Implementation of REDD must also consider leakage through international trade in agricultural and forest commodities. Countries may be successful in reforesting locally because they have shifted to importing wood products from elsewhere (Meyfroidt et al. 2010).

Tree plantations raise additional concerns. Like forests, they may be used to sequester carbon or to provide fuel, but unlike forests, they may provide little in the way of ecosystem services (e.g., biodiversity). However, both plantations and bioenergy can be managed in a manner consistent with providing ecosystem services.

Scale of Management

At what scale should the competition for land be reconciled? Climate change must be addressed at the global scale because the atmosphere is well mixed, and climate affects all countries. Is the global scale also the scale for land-use management? In some ways it is: the best place for crops (in terms of yield per unit of greenhouse gas emissions) is currently in temperate zone and boreal lands rather than in the tropics (West et al. 2010). And globally, there is a spatial disconnect between global biomass production and consumption. Sparsely populated regions supply the demand of more densely populated regions.

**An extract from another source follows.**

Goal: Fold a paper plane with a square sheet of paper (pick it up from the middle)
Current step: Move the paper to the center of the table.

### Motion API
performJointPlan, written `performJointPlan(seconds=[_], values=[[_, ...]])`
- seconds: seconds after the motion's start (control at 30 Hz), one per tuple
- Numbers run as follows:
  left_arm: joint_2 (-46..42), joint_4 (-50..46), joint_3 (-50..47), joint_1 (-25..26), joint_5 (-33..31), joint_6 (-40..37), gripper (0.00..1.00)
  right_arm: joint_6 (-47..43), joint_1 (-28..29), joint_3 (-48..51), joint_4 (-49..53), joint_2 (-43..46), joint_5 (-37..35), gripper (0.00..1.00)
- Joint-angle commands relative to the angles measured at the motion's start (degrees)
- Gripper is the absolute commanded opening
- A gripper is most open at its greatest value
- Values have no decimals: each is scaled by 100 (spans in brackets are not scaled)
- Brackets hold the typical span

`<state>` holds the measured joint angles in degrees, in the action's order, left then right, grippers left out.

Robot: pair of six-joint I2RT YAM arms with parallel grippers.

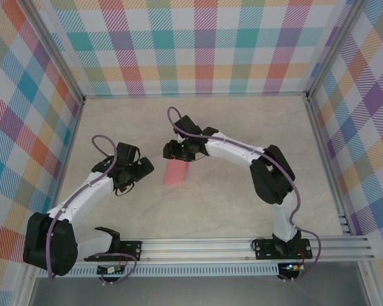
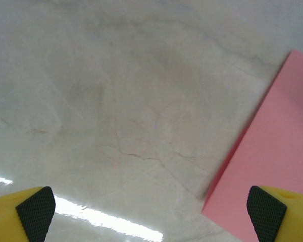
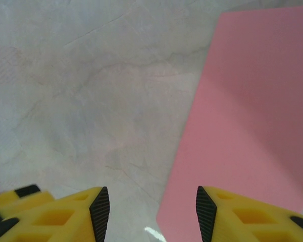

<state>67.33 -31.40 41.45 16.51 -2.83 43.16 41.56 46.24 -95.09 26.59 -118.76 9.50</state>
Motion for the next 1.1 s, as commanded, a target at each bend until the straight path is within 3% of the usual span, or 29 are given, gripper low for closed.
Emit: performJointPlan(seconds=[0.0,0.3,0.53,0.8,0.97,1.07], values=[[-169,-84,-132,-113,-39,149,100,1,82,-574,600,-485,158,51],[-292,-112,-192,-113,-20,149,100,-933,189,-1163,1084,-1262,533,54],[-308,-104,-173,-113,88,149,100,-2042,245,-608,1328,-1215,841,54],[-318,-36,-152,-113,274,95,100,-2987,241,611,1462,-314,704,53],[-257,297,-183,-113,754,-33,99,-2715,231,996,1171,368,597,53],[-160,693,-217,-113,1305,-162,96,-1901,184,1357,654,900,344,55]])
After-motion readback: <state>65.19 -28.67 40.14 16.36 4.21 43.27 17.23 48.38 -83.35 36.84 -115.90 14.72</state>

Should every country have a goal to provide, sustainably, all of its needs for food, fiber, fuel, and carbon storage? Should every state or province? The current distribution of importers and exporters suggests this would be impossible. Every country cannot be expected to “grow its own.” The fact that food security is at the top of the agenda for most developing nations raises the question of whether national interests sum to the global interest or, more critically, whether a warming world will continue to sustain current levels of production. Droughts in the interior of every continent in recent years have contributed to the rise in food prices.

Watersheds may be the ideal management unit from a natural resource perspective. For example, Egypt may not have enough water for irrigation if Ethiopia and Sudan divert the Nile waters for their own agriculture. Amazonia is also a watershed large enough and unconstrained enough by development to be tasked with sustainable use of land for agriculture, wood, energy, carbon storage, and climate.

Trade adds a wrinkle to planning at any scale. With respect to greenhouse gases, the emissions involved in the production of goods are imbedded in those goods. Under the current rules of carbon accounting, the emissions are “charged” to the producer, but should they be?

Questions of scale are difficult not only because of geographical variations in such variables as soil fertility and growing season but also because of social issues such as equity and sovereignty. In any case, the appropriate ecological scale may be moot given the lack of infrastructure, even at national scales, let alone international or global scales, to administer land management decisions among these competing uses. We need to begin thinking about nationally and globally acceptable levels of resource use (Bringezu et al. 2011).